[Task requirements]: Go through the data below. List every line that holds the word "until".

[Dataset excerpts]
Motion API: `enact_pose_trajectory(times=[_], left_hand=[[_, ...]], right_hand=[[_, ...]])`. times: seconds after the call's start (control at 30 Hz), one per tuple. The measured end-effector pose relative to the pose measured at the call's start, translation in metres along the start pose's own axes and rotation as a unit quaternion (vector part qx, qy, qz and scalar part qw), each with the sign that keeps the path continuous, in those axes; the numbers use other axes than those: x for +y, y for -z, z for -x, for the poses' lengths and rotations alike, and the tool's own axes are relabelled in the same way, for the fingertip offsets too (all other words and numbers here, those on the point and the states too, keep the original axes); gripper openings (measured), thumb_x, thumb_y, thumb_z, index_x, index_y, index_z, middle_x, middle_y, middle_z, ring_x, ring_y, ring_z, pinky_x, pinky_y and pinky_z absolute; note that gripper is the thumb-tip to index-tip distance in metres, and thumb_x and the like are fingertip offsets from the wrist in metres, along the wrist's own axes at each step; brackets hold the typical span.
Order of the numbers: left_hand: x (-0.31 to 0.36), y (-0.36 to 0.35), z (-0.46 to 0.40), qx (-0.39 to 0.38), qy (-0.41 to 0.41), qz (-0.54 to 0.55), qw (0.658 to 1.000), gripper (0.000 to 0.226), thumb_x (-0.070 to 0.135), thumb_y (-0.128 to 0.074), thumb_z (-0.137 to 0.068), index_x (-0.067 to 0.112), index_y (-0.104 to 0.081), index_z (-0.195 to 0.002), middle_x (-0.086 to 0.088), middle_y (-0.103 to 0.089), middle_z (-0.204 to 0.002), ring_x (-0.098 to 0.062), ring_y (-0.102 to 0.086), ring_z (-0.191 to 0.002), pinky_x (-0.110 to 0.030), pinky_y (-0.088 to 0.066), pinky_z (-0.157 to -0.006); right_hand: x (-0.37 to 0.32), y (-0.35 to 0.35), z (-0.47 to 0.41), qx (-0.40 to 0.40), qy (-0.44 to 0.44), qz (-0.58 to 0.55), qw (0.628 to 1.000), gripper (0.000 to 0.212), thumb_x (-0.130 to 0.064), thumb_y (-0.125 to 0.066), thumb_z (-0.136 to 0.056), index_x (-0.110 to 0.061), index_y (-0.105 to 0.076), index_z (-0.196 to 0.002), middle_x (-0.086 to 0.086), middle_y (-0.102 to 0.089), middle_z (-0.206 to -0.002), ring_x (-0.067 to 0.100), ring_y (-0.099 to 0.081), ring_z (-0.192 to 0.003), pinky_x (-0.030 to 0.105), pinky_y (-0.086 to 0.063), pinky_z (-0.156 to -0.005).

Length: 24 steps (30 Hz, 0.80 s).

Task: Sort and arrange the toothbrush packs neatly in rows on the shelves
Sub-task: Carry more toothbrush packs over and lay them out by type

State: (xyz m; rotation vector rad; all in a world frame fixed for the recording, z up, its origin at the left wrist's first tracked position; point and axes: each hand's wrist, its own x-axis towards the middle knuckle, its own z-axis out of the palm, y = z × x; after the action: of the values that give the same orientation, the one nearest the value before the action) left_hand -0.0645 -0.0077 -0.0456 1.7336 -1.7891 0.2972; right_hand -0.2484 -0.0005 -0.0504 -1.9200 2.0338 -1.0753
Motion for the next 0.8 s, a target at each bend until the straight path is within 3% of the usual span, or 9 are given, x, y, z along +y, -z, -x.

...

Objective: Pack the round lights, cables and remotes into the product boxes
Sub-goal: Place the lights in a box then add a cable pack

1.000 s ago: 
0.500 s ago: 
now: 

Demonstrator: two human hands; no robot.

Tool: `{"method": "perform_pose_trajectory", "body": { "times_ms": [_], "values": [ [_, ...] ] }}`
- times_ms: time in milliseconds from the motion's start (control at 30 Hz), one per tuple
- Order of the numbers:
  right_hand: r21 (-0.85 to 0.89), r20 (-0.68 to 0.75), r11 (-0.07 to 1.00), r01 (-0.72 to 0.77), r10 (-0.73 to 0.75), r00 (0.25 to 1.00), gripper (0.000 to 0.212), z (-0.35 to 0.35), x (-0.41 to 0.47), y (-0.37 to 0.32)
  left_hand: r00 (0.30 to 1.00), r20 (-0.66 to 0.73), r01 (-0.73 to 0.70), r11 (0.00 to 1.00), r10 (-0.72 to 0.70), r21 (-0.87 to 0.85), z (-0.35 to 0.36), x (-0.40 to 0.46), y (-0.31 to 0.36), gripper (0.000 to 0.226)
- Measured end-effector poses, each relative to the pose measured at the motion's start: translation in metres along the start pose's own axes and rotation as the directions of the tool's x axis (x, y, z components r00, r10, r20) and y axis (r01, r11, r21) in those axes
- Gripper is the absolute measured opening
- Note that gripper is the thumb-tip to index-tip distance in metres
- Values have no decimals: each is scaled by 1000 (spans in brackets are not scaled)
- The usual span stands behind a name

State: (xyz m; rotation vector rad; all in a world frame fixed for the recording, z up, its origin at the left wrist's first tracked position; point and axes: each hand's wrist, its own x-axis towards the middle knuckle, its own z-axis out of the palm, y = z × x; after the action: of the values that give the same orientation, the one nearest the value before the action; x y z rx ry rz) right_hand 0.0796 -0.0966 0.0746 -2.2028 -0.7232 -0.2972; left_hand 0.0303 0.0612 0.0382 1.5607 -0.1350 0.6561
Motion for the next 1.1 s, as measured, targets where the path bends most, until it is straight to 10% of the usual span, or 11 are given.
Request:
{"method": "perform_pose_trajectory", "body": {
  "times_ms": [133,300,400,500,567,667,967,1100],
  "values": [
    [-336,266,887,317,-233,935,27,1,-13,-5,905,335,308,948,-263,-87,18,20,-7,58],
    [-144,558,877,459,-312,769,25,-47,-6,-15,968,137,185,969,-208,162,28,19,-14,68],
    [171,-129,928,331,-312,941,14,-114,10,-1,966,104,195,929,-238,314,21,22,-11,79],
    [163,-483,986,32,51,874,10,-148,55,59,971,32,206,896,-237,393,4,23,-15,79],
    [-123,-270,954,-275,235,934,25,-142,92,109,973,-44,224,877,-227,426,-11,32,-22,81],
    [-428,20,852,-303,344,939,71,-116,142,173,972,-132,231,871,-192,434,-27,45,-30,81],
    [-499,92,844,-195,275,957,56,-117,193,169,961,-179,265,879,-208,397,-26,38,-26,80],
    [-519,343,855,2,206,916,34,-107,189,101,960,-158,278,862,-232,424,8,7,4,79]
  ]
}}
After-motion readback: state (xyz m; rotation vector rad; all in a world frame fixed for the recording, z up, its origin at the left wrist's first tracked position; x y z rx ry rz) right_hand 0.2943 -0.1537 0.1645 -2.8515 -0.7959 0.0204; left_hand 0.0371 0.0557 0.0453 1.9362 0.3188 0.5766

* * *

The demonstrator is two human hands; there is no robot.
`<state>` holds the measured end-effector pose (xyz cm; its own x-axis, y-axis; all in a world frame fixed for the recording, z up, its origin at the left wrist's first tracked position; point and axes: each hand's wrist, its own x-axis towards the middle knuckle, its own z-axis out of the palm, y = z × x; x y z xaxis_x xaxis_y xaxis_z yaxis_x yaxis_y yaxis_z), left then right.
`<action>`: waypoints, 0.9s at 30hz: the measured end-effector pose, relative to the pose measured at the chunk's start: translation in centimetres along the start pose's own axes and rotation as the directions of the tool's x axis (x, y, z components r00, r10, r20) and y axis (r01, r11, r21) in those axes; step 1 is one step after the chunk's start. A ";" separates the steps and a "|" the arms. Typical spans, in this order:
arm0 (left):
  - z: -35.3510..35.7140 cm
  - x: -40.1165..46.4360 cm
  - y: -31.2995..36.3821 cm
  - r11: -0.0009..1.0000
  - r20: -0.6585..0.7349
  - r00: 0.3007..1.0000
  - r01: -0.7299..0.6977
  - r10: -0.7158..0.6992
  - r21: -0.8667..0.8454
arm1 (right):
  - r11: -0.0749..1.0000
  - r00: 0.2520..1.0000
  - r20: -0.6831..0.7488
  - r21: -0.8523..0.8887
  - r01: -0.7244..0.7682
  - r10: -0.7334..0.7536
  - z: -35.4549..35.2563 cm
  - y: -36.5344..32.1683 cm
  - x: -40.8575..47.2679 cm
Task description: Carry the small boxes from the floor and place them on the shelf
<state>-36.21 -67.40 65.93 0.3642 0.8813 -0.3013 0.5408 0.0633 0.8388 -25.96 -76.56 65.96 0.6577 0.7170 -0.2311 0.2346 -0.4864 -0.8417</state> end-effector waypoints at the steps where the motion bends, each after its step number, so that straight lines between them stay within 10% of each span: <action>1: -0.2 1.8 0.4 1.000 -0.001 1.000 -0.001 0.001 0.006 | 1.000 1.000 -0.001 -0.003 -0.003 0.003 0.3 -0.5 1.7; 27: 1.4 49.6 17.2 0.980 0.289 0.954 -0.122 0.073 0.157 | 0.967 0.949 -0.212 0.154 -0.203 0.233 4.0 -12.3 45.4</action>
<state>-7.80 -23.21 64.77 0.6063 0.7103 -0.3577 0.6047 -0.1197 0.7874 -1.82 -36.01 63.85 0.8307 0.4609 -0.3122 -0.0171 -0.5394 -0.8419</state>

[Answer section]:
Motion for the next 0.8 s, a target at each bend until the straight path is within 3% of the usual span, or 9 are given, x, y, z along +y, -z, -x.
Motion for the next 1.1 s, as measured, targets where the path bends most, until it is straight to 10% of the usual span, or 11 are given.

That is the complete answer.